La società contadina, che in Irpinia è stata tra le ultime ad estinguersi   per l’assenza di importanti vie di comunicazioni, traffici scarsi e poche contaminazioni esterne fimo a quando cominciarono le emigrazioni di massa per le città del centro nord, aveva a il suo fascino, i suoi valori, il suo concetto di comunità, il rispetto per gli anziani e il ruolo dei maschi e delle donne. Allora, anche se non c’erano ancora i telefonini, i social e la televisione si era meno soli ed ogni occasione di svago e di sano divertimento era sfruttata al massimo. Ogni paese aveva i suoi riti e le sue usanze. Nella Castiellovetere di una volta, insieme al Carnevale e alle feste patronali, si commemorava anche la domenica del Purgatorio.
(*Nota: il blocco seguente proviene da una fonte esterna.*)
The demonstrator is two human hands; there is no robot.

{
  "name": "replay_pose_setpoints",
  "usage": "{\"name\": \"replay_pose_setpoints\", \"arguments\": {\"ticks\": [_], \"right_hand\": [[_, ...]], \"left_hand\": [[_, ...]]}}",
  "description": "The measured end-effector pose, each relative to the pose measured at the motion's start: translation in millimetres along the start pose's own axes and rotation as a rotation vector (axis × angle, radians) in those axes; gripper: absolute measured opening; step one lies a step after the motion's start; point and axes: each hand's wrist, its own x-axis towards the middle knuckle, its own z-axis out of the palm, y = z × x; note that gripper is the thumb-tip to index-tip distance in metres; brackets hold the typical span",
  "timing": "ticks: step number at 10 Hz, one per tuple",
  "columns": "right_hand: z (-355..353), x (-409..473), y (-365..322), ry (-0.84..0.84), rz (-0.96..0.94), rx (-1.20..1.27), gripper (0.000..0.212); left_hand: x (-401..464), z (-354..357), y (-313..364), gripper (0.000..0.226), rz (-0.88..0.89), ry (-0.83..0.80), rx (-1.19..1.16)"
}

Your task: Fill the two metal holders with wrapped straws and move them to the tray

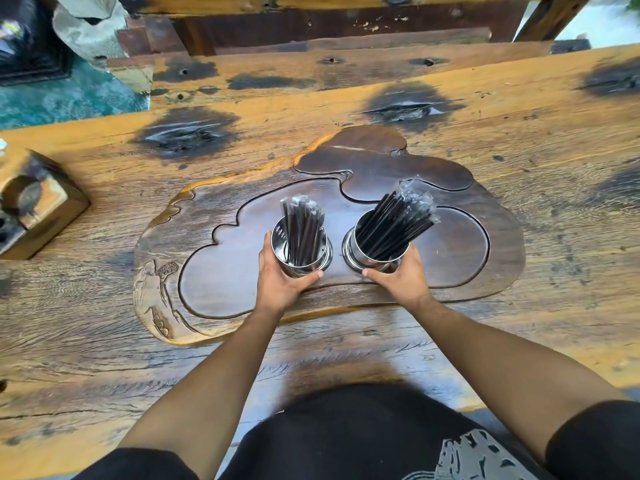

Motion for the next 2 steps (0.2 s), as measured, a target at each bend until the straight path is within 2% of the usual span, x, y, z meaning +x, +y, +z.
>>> {"name": "replay_pose_setpoints", "arguments": {"ticks": [2], "right_hand": [[-4,-18,13,-0.010,0.046,-0.118,0.069]], "left_hand": [[-22,-3,-16,0.118,-0.104,-0.060,-0.010]]}}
Essa cadeva sempre di novembre, la seconda o la terza domenica, nella quale si commemoravano le anime del Purgatorio facendo dire messe in loro suffragio perché si credeva che ne alleviassero le pene e se ne riduceva il tempo di attesa per salire in Paradiso. Ma le Messe costavano ed i preti non facevano sconti. Bisognava quindi trovare soldi facendo collette. Ma allora di lire ne circolavano poche e già si era dato per le feste patronali di luglio ed agosto. Si pensò, allora, di raccogliere anche offerte in generi alimentari e quant’altro e di venderli, poi, mediante asta pubblica. Si andava casa per casa e si raccoglieva quello che ogni famiglia poteva dare: olio, vino, pollami, conigli, grano e quanto possibile. Tutto questo ben di Dio si depositava nella cappella della Scala santa e la domenica si vendeva all’asta pubblica. I soldi ricavati servivano per fa dire le Messe.
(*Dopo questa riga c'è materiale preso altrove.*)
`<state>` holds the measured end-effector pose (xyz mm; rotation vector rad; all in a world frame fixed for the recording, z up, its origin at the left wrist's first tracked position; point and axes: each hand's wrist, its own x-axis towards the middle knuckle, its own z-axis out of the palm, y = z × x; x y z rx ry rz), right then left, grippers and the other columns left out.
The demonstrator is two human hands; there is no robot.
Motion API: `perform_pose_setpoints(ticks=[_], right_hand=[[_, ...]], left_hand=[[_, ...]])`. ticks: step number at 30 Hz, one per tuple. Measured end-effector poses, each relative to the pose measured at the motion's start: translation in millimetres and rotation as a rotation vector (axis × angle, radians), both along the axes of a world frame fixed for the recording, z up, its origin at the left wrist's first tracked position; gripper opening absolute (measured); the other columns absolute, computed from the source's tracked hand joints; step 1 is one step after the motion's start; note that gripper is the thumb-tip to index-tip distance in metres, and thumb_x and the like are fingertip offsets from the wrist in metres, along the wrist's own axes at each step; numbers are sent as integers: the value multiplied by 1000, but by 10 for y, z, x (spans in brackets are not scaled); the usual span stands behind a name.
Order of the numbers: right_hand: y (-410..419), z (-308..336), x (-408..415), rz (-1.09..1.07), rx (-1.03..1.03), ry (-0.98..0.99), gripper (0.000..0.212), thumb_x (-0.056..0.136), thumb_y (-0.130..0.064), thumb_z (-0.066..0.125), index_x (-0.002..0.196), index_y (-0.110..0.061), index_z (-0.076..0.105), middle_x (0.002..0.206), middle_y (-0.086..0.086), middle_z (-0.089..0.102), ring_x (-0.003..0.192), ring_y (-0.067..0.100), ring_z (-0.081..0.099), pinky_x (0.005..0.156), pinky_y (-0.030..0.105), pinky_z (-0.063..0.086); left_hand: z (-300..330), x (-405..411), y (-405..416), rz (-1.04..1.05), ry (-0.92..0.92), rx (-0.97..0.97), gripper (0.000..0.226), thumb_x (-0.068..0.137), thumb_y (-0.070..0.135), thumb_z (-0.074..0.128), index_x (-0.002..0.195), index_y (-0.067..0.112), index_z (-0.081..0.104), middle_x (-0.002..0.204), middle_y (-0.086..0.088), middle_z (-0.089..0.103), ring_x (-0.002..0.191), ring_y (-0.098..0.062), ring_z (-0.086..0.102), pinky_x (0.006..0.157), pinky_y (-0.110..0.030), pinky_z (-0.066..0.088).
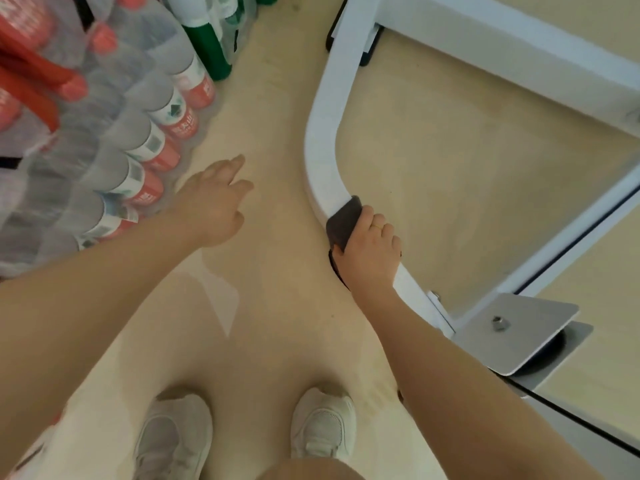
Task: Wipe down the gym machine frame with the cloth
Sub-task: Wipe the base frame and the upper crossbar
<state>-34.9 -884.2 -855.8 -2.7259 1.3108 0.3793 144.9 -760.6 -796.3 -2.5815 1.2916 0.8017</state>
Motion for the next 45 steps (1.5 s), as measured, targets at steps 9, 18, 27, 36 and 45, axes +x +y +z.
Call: perform_pose_setpoints(ticks=[9, 18, 27, 36, 45], right_hand=[[-155, -27, 1043, -41, 144, -140, 83, 89, -45, 51, 145, -1, 9, 136, 14, 38, 120, 29, 43, 94, 39, 36], [-135, -57, 950, 203, 104, -126, 72, 96, -48, 35, 150, -12, 4, 155, 22, 0, 143, 32, 12, 113, 42, 17], [-266, -70, 1081, 427, 47, -140, 52, 92, -32, 35, 141, -16, 40, 152, 15, 27, 138, 30, 30, 110, 47, 28], [-366, 102, 948, 353, 269, 26, 73, 95, -45, 40, 149, -30, -7, 155, 5, -20, 145, 22, -11, 115, 35, 13], [-597, -17, 1333, 180, 215, -95, 74, 95, -55, 31, 149, -26, -11, 156, 4, -20, 145, 23, -10, 116, 38, 3]], left_hand=[[-184, 362, 6, 107, 102, -113, 48, 86, 9, 46, 134, 15, 44, 141, -4, 37, 134, -24, 27, 107, -40, 30], [-362, 531, -337, 23, 255, -308, 45, 90, 3, 42, 135, 4, 41, 143, -12, 36, 127, -28, 38, 103, -32, 32], [-356, 712, -943, 183, 322, -501, 37, 99, 14, 33, 133, 6, 44, 138, -12, 43, 124, -24, 43, 100, -27, 31], [-436, 885, -1141, 721, 631, -533, 33, 98, 15, 33, 121, 8, 54, 126, -8, 55, 117, -22, 51, 100, -31, 38], [-356, 776, -1384, 530, 848, -566, 39, 100, 12, 30, 138, 13, 40, 134, 3, 48, 125, -12, 44, 104, -24, 32]])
Il banditore era fisso: Giovannino di Felicella, lo spazzino comunale, sempre affamato, analfabeta, che non pronunciava una parola d’italiano e si impappinava spesso e volentieri con un cerino acceso in mano che determinava il tempo delle offerte, attento a non scottarsi ma anchr sotto gli improperi dei partecipanti che stavano per fare la loro offerta. I prodotti più richiesti erano i polli, e conigli l’olio ed il vino e molti giovani partecipavano all’asta per gozzovigliare, poi, la sera. Il bando era anche uno spasso perché il banditore non riusciva a pronunciare la parola coniglip ma lo chiamava “cocce” come storpiava il resto dei nomi. Talvolta veniva fuori una pernacchia alla quale la risposta era repentina e scandita: “a soreta”, Tra sberleffi e risate l’asta si concludeva e gli acquirenti tornavano a casa con i prodotti acquistati e i giovani cominciavano da subito a preparare la gozzoviglia. Le anime del Purgatorio avevano le loro Messe e molti giovani le loro gozzoviglie.